A core theme emerged in a Senate committee meeting on Wednesday morning: Social media companies are optimizing for attention — and until or unless government rules change, they’ll keep doing so.
Members of the Senate Homeland Security & Governmental Affairs Committee seemed to arrive at the same conclusion as they heard from a panel that included former high-level engineering executives from both Twitter and Meta.
“Today the algorithms are doing exactly what they’re intended to do, which is maximize attention on the platform,” Alex Roetter, a former senior vice president of engineering at Twitter, told the committee. “If companies were penalized for sharing certain types of content, these algorithms would no longer promote that content, because it would no longer be optimal for them to do so.”
The hearing was intended to discuss the impact of social media on homeland security. TikTok predictably received the most scrutiny, with Sen. Mitt Romney going as far to say it was “a huge risk” to allow “an authoritarian regime to have a social media capability of the scale they have in our country.”
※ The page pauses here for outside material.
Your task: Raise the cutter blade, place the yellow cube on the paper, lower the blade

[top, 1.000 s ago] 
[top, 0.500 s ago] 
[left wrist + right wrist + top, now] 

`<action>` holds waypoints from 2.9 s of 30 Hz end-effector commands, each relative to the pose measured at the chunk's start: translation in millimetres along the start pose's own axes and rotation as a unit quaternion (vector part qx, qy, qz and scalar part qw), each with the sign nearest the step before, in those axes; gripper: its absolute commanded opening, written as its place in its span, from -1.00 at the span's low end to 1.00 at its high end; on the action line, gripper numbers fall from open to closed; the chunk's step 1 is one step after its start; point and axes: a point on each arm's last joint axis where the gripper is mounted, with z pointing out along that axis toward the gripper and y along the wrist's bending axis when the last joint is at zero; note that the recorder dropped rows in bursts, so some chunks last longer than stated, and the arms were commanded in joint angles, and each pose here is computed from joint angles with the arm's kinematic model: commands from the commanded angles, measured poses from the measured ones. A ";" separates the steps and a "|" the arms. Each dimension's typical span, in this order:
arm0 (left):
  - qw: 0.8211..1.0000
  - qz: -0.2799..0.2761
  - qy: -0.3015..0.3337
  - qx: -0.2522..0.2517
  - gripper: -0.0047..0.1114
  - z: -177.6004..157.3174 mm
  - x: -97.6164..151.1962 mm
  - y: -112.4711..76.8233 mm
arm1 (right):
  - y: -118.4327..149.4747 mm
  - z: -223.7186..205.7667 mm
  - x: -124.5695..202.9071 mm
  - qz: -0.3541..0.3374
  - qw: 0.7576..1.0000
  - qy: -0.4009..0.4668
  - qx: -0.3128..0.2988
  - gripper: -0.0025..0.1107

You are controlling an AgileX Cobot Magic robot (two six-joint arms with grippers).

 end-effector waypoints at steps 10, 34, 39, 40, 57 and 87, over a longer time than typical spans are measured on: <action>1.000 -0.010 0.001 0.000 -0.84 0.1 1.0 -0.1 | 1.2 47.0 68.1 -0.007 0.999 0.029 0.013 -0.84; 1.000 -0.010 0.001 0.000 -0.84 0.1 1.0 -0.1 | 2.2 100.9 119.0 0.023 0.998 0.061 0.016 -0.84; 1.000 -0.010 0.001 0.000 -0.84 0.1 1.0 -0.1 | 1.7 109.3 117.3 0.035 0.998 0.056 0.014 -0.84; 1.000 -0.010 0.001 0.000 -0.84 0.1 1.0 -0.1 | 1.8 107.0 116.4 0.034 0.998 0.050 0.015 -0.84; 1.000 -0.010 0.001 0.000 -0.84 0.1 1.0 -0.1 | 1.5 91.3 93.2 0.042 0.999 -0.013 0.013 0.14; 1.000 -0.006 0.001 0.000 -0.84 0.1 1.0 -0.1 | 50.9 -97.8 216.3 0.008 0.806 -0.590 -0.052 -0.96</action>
But for the U.S.-based social media companies, the group homed in on the Platform Accountability and Transparency Act as a potential remedy for the perceived online polarization problem. PATA would require digital communication platforms such as Twitter, YouTube, Instagram and Facebook to comply when university researchers request data for projects approved by the National Science Foundation. If the platforms fail to do so, they will lose their Section 230 liability protections for hosting third-party content (which they really can’t afford to lose). Any shared data would also need to comply with privacy safeguards.
Near the end of the session, Sen. Rob Portman asked Roetter a leading question about whether PATA would have been helpful "to at least get behind the curtain and figure out why decisions are being made.”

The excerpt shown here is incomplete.